■ **Activity**
Leave out the pictures and reproduce all of the data exactly.
————————
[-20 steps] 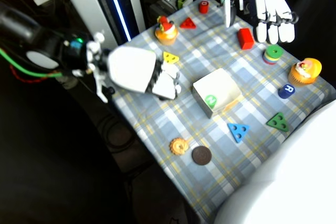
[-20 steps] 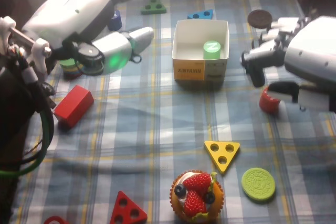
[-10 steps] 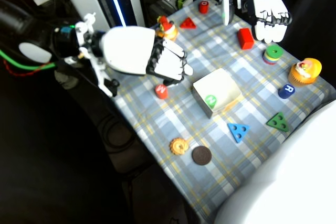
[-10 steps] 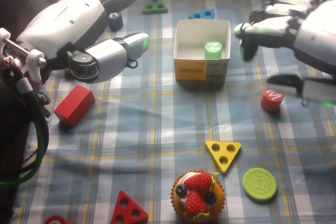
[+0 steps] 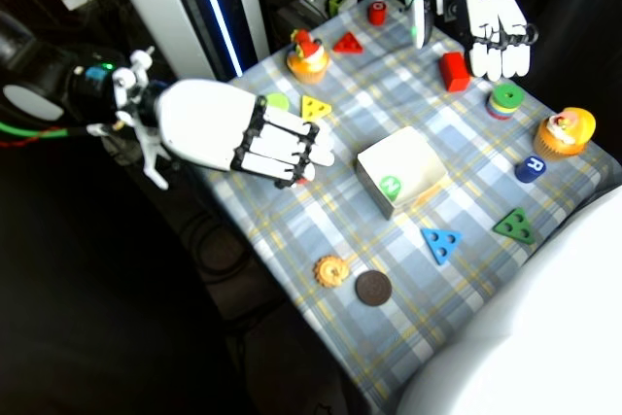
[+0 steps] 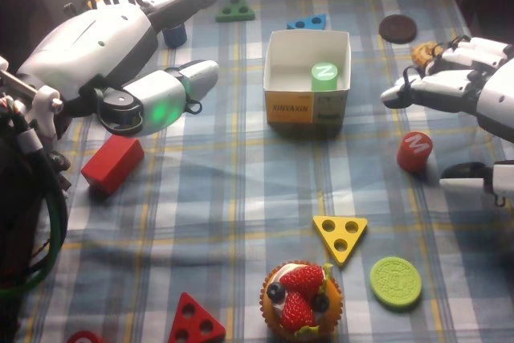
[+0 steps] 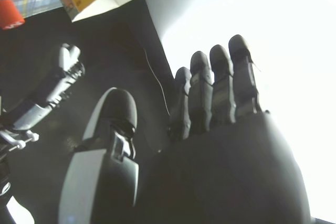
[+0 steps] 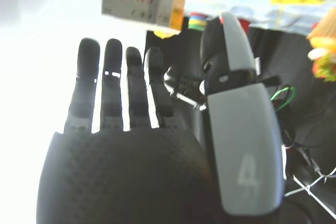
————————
■ **Written solution**
[-20 steps] 
[-20 steps] 
[-10 steps] 
[-10 steps] 
[+0 steps] 
[+0 steps] 
[+0 steps] 
[+0 steps] 

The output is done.